I have an application running as Angular SPA with a backend ASPNETCore API that have 2 separate App Registrations in Azure AD. MyAPI is exposed as a scope "access_as_user" in MySPA.
MyAPI has no authentication flow on it's own.
I want to implement delegated access MS Graph API calls through MyAPI. Currently it only runs as a daemon service with Application permissions.
MySPA can call https://graph.microsoft.com/v1.0/me/ without any issues and profile is returned.
I can see that the jwt has User.Read scope:
"scp": "openid profile User.Read email"
MyAPI fails the same request with the following error:
code: "InvalidAuthenticationToken"
message: "Access token validation failure. Invalid audience."
public async Task<IActionResult> GetProfile([FromHeader] string authorization)
{
var tokenFromHeader = authorization.Replace("Bearer ", "");
return await ("https://graph.microsoft.com/v1.0/me/")

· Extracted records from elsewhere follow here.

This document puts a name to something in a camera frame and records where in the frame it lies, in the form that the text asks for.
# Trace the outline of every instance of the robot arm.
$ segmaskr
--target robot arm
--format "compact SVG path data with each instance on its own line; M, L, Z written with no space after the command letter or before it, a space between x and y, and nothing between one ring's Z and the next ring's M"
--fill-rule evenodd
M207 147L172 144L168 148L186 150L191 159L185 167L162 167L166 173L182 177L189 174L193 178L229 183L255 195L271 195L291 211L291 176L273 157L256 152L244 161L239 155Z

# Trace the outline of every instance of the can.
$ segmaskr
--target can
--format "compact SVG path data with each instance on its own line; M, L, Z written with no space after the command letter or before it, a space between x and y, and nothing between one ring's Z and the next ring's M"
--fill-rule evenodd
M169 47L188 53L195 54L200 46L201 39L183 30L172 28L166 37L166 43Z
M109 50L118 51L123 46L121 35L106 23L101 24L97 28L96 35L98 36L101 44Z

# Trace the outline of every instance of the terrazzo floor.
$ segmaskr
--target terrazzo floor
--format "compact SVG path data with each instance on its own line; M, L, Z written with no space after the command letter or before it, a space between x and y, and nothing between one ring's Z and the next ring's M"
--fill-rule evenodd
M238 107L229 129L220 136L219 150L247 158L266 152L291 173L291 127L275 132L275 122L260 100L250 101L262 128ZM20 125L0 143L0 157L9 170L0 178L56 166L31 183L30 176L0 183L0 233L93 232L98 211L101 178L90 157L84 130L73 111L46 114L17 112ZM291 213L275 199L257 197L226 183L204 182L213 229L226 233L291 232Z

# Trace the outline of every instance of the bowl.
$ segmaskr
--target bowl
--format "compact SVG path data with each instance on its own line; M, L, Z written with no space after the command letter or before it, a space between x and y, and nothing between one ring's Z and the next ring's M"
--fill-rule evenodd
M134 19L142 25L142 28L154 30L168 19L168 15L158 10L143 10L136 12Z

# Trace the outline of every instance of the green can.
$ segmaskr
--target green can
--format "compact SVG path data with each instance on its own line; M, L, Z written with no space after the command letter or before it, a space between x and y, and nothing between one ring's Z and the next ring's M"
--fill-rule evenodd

.WithOAuthBearerToken(tokenFromHeader)
.WithHeader("Content-Type", "application/json")
.GetJsonAsync();
}
The JWT naturally has the scoped permission, so the audience error makes sense
"aud": "api://XXXXXXXXXXXXXXXXXXXXXXXX",
"scp": "access_as_user"
How can MyAPI access MS Graph API on behalf of users ?
CodePudding user response:
Managed to solve this with Graph SDK
I added the following in my startup after .AddMicrosoftIdentityWebApi(Configuration)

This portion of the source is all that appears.